4. Allocation of funds for operation, maintenance and replacement often will not be included in initial public cost estimates of the project but assumed to be provided from ongoing revenues, some of which would be expected to come from revenue produced from increased development of the flood plain. Even if they were included and allocated to some extent in the original project costs, they generally will be underestimated, because to include them in current funding would usually render the project not feasible.

What this means is that these mega projects require and are often intended to promote economic development in the flood plain itself and not simply to protect existing development. If  protection of existing property were the goal, the projects almost always would be clearly unaffordable. If  intended to also finance enough growth to pay for themselves, many studies in the US and elsewhere have demonstrated, in a frighteningly large number of cases, they do not.

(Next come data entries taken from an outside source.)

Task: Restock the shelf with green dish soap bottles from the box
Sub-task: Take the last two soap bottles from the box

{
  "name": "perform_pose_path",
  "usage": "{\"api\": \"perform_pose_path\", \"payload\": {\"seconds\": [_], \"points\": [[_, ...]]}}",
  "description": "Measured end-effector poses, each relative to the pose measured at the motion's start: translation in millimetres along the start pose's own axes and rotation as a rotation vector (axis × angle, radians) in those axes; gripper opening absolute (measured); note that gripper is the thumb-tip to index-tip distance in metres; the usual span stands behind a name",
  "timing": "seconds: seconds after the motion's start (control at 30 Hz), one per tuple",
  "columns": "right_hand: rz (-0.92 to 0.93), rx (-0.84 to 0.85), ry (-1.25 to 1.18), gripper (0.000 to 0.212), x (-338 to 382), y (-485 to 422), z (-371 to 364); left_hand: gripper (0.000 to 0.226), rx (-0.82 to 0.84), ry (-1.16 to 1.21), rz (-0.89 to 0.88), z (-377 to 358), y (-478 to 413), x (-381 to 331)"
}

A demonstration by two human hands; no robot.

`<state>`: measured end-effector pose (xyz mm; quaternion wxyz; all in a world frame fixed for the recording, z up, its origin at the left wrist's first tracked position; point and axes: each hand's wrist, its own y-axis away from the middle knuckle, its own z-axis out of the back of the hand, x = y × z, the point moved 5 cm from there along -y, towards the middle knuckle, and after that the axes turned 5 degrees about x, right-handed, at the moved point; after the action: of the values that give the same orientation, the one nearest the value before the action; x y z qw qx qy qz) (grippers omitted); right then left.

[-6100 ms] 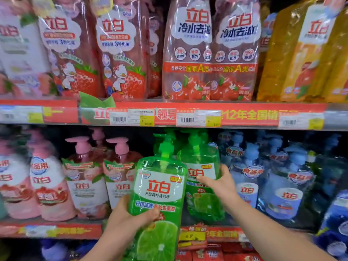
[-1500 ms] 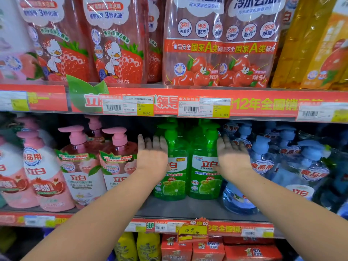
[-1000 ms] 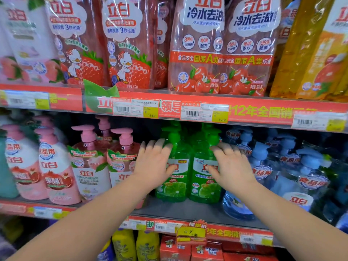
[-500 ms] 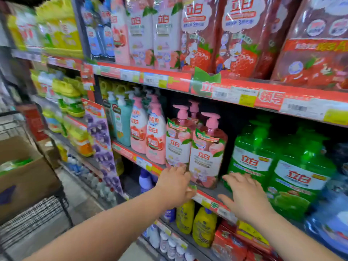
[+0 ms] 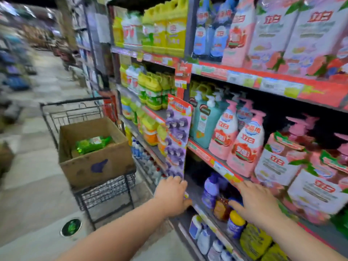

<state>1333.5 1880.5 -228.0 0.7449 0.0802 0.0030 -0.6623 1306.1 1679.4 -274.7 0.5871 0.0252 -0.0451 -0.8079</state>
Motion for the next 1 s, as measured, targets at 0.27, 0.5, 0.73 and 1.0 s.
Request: {"api": "perform_pose_path", "payload": {"seconds": [0.27, 0.5, 0.73, 1.0], "points": [[0.212, 0.034, -0.036, 0.056, 196, -93, 6, 0.056, 0.046, 0.029, 0.239, -13, 52, 205], [0.386, 0.061, -0.109, 0.058, 344, -143, 17, 0.056, 0.027, 0.067, 0.435, -18, 85, 334], [0.528, 0.093, -0.097, 0.061, 437, -214, 28, 0.056, 0.047, 0.135, 0.577, -31, 80, 425], [0.619, 0.12, -0.119, 0.061, 527, -330, 35, 0.056, 0.079, 0.097, 0.671, -26, 40, 542]]}}
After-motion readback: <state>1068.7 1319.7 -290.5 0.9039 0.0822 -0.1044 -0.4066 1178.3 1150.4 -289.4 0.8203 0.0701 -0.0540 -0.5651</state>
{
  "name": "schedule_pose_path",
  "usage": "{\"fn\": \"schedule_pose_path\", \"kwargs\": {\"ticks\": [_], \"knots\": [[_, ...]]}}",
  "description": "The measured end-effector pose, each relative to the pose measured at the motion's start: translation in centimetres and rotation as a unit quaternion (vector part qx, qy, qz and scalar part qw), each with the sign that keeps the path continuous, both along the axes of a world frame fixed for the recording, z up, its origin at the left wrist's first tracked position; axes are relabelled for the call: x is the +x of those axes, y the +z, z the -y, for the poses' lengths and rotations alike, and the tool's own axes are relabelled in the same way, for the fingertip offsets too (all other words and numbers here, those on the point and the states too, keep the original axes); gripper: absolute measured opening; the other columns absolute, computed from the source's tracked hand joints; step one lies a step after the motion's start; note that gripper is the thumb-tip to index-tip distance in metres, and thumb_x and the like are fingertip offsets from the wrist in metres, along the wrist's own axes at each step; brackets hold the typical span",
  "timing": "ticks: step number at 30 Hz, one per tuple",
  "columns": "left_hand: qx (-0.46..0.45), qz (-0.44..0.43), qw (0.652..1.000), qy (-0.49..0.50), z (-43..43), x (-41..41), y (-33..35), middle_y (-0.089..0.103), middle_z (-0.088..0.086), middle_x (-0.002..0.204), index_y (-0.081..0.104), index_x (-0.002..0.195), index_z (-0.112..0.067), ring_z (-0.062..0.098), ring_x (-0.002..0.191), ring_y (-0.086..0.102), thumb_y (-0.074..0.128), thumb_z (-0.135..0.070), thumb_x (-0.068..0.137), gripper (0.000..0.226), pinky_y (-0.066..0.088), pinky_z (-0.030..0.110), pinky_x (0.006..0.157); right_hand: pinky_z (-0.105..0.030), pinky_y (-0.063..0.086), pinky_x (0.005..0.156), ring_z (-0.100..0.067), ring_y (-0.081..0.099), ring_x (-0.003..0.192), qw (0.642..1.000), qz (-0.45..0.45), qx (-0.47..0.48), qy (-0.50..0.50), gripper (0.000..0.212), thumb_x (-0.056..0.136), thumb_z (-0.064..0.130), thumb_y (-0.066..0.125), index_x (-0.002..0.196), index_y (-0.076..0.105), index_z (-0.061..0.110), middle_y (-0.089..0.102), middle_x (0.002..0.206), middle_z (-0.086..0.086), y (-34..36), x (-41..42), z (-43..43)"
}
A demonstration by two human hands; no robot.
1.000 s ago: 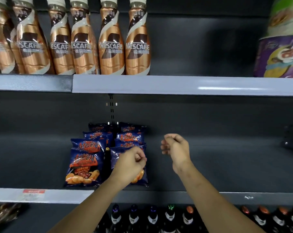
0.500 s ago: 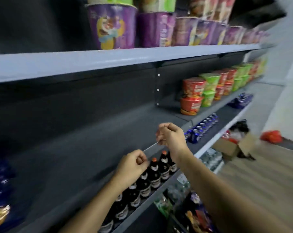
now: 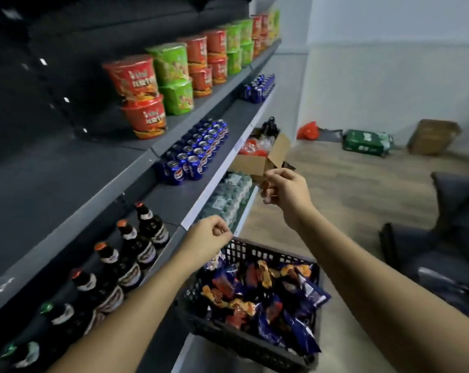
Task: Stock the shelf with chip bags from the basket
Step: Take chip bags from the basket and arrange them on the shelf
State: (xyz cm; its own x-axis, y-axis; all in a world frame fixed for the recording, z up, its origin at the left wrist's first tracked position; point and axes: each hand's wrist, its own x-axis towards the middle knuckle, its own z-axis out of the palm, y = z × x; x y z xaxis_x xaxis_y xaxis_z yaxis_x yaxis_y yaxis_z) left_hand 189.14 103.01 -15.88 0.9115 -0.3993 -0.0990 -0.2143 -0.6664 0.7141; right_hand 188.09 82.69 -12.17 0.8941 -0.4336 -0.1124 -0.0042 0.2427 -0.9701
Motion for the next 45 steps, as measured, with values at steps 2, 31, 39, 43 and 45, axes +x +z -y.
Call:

Remember, operation and maintenance funding must come from somewhere new or the project itself will drain national revenue. As for replacement, one should also be aware that the cost of replacement includes the inflation cost on labor and materials over the years, as well as the interest on the financing of the original project that have not been paid at the time the replacement project commences. Typically when upgrading or replacing infrastructure projects like these there inevitably will be unpaid costs from the original project either because the term of the bonds exceed the expected life of the project or the bonds have been refinanced to reduce current outlays. In the American infrastructure project studies these financing issues often either bankrupted the local entities or required significant, unexpected and at times calamitous increases in taxes. I suspect a large portion of the European sovereign debt crisis can be traced not to lending for the ongoing operation of social programs or general government but on failure of the Mega projects, that were also financed with bonds, to produce the growth expected.
Here in Thailand, you have perhaps the worlds greatest, most innovative, insightful and creative authority on the protection and allocation of the water resources of a nation His Majesty the King. It is a great disappointment to me that some of those who most claim to respect him ignored him on this issue. He seemed well aware that if you are going to eliminate the natural drainage system, you have to develop the equivalent of an alternative flood plain somewhere. His statements over the years were not simply advice and warning, but predictions based on fact and his proposals not simply suggestions but requirements.

The issue is complex and requires more discussion than the format permits. I apologize for its incompleteness, lack of specificity and  brevity of its analysis.

(This post originally appeard in “The Nation” newspaper in Thailand.)